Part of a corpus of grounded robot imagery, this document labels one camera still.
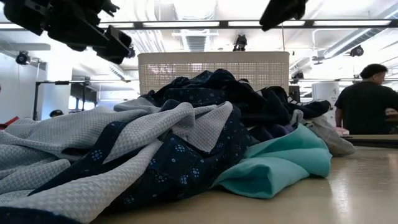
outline white laundry basket
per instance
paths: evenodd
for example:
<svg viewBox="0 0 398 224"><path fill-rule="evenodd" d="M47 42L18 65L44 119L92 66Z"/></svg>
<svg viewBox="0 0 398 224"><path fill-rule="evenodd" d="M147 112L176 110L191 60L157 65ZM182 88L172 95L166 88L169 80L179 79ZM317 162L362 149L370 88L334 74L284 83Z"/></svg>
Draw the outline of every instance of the white laundry basket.
<svg viewBox="0 0 398 224"><path fill-rule="evenodd" d="M227 69L254 90L281 86L289 90L288 52L178 52L138 55L140 93L159 90L177 77L193 78L205 70Z"/></svg>

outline black robotic arm
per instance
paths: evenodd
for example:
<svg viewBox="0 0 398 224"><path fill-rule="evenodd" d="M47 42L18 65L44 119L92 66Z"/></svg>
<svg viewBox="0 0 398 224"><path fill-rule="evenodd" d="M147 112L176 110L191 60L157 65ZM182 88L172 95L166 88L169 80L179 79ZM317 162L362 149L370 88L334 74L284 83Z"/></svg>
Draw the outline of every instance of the black robotic arm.
<svg viewBox="0 0 398 224"><path fill-rule="evenodd" d="M71 49L84 51L93 47L97 55L120 64L135 55L131 38L113 26L104 30L98 25L101 11L113 16L119 7L111 0L0 0L4 15L11 22L41 35L47 31L54 40ZM301 19L308 0L271 0L260 19L267 31L289 19Z"/></svg>

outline navy blue fabric
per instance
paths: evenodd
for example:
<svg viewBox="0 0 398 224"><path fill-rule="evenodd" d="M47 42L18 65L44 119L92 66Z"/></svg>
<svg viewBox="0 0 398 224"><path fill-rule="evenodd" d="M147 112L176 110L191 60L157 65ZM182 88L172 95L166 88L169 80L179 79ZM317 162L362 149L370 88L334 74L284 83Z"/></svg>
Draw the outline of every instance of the navy blue fabric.
<svg viewBox="0 0 398 224"><path fill-rule="evenodd" d="M251 137L234 108L216 146L207 153L170 133L144 175L109 206L107 212L129 210L192 197L206 191L225 170L237 164Z"/></svg>
<svg viewBox="0 0 398 224"><path fill-rule="evenodd" d="M168 100L161 111L171 110L178 105L179 102ZM163 145L151 160L144 174L114 200L106 211L120 212L153 203L181 200L208 190L214 180L222 172L236 165L246 152L251 137L240 121L240 117L240 110L234 107L215 147L210 152L197 149L174 135L171 131L165 133L165 136L161 139L164 142ZM120 133L130 122L112 122L108 124L98 138L94 148L85 157L33 191L31 195L72 180L102 174L134 157L141 148L102 165ZM30 209L1 208L0 215L2 212L3 214L4 212L12 213L9 219L17 220L12 223L21 223L24 220L18 217L21 214L26 214L28 217L38 214L43 217L41 220L50 220L49 223L58 223L57 220L60 219L59 216L54 214Z"/></svg>
<svg viewBox="0 0 398 224"><path fill-rule="evenodd" d="M285 136L287 134L290 134L294 130L295 128L293 128L291 125L282 126L280 124L273 124L270 126L257 126L250 129L249 133L258 141L264 142Z"/></svg>
<svg viewBox="0 0 398 224"><path fill-rule="evenodd" d="M167 100L189 102L193 106L206 106L230 101L241 112L241 121L246 126L260 124L281 124L290 122L293 110L302 110L304 118L315 118L329 110L327 101L314 102L299 106L287 101L283 88L273 86L264 89L263 96L257 94L249 84L237 81L224 69L204 71L195 78L176 78L158 92L150 91L142 97L156 106L162 106Z"/></svg>
<svg viewBox="0 0 398 224"><path fill-rule="evenodd" d="M79 224L61 215L51 212L28 209L28 208L8 208L0 207L1 224Z"/></svg>

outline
====
--- What you should do ---
Please repeat all of the data exactly as it stands, leaving the pictures out.

--- Result ---
Part of a corpus of grounded robot imagery, this document labels one camera still.
outline white laundry basket
per instance
paths: evenodd
for example:
<svg viewBox="0 0 398 224"><path fill-rule="evenodd" d="M47 42L18 65L44 119L92 66Z"/></svg>
<svg viewBox="0 0 398 224"><path fill-rule="evenodd" d="M147 112L176 110L191 60L157 65ZM182 88L172 95L166 88L169 80L179 79ZM317 162L362 149L370 88L334 74L284 83Z"/></svg>
Draw the outline of every instance of the white laundry basket.
<svg viewBox="0 0 398 224"><path fill-rule="evenodd" d="M227 69L254 90L281 86L289 90L288 52L178 52L138 55L140 93L159 90L177 77L193 78L205 70Z"/></svg>

outline black robotic arm
per instance
paths: evenodd
for example:
<svg viewBox="0 0 398 224"><path fill-rule="evenodd" d="M47 42L18 65L44 119L92 66Z"/></svg>
<svg viewBox="0 0 398 224"><path fill-rule="evenodd" d="M147 112L176 110L191 60L157 65ZM182 88L172 95L166 88L169 80L179 79ZM317 162L362 149L370 88L334 74L284 83Z"/></svg>
Draw the outline of every instance of the black robotic arm.
<svg viewBox="0 0 398 224"><path fill-rule="evenodd" d="M71 49L84 51L93 47L97 55L120 64L135 55L131 38L113 26L104 30L98 25L101 11L113 16L119 7L111 0L0 0L4 15L11 22L41 35L47 31L54 40ZM301 19L308 0L271 0L260 19L267 31L289 19Z"/></svg>

outline navy blue fabric
per instance
paths: evenodd
for example:
<svg viewBox="0 0 398 224"><path fill-rule="evenodd" d="M47 42L18 65L44 119L92 66Z"/></svg>
<svg viewBox="0 0 398 224"><path fill-rule="evenodd" d="M147 112L176 110L191 60L157 65ZM182 88L172 95L166 88L169 80L179 79ZM317 162L362 149L370 88L334 74L284 83Z"/></svg>
Draw the outline of every instance of the navy blue fabric.
<svg viewBox="0 0 398 224"><path fill-rule="evenodd" d="M251 137L234 108L216 146L207 153L170 133L144 175L109 206L107 212L129 210L192 197L206 191L225 170L237 164Z"/></svg>
<svg viewBox="0 0 398 224"><path fill-rule="evenodd" d="M168 100L161 111L171 110L178 105L179 102ZM163 145L151 160L144 174L114 200L106 211L120 212L153 203L181 200L208 190L214 180L222 172L236 165L246 152L251 137L240 121L240 117L240 110L234 107L215 147L210 152L197 149L174 135L171 131L165 133L165 136L161 139L164 142ZM120 133L130 122L112 122L108 124L98 138L94 148L85 157L33 191L31 195L72 180L102 174L134 157L141 148L102 165ZM30 209L1 208L0 215L2 212L3 214L4 212L12 213L9 219L17 220L12 223L21 223L24 220L18 217L21 214L26 214L28 217L38 214L43 217L41 220L50 220L49 223L58 223L57 220L60 219L59 216L54 214Z"/></svg>
<svg viewBox="0 0 398 224"><path fill-rule="evenodd" d="M285 136L287 134L290 134L294 130L295 128L293 128L291 125L282 126L280 124L273 124L270 126L257 126L250 129L249 133L258 141L264 142Z"/></svg>
<svg viewBox="0 0 398 224"><path fill-rule="evenodd" d="M167 100L189 102L193 106L206 106L230 101L241 112L241 121L246 126L260 124L281 124L290 122L293 110L302 110L304 118L315 118L329 110L327 101L314 102L299 106L287 101L283 88L273 86L264 89L263 96L257 94L249 84L237 81L224 69L204 71L195 78L176 78L158 92L150 91L142 97L156 106L162 106Z"/></svg>
<svg viewBox="0 0 398 224"><path fill-rule="evenodd" d="M79 224L61 215L51 212L28 209L28 208L8 208L0 207L1 224Z"/></svg>

outline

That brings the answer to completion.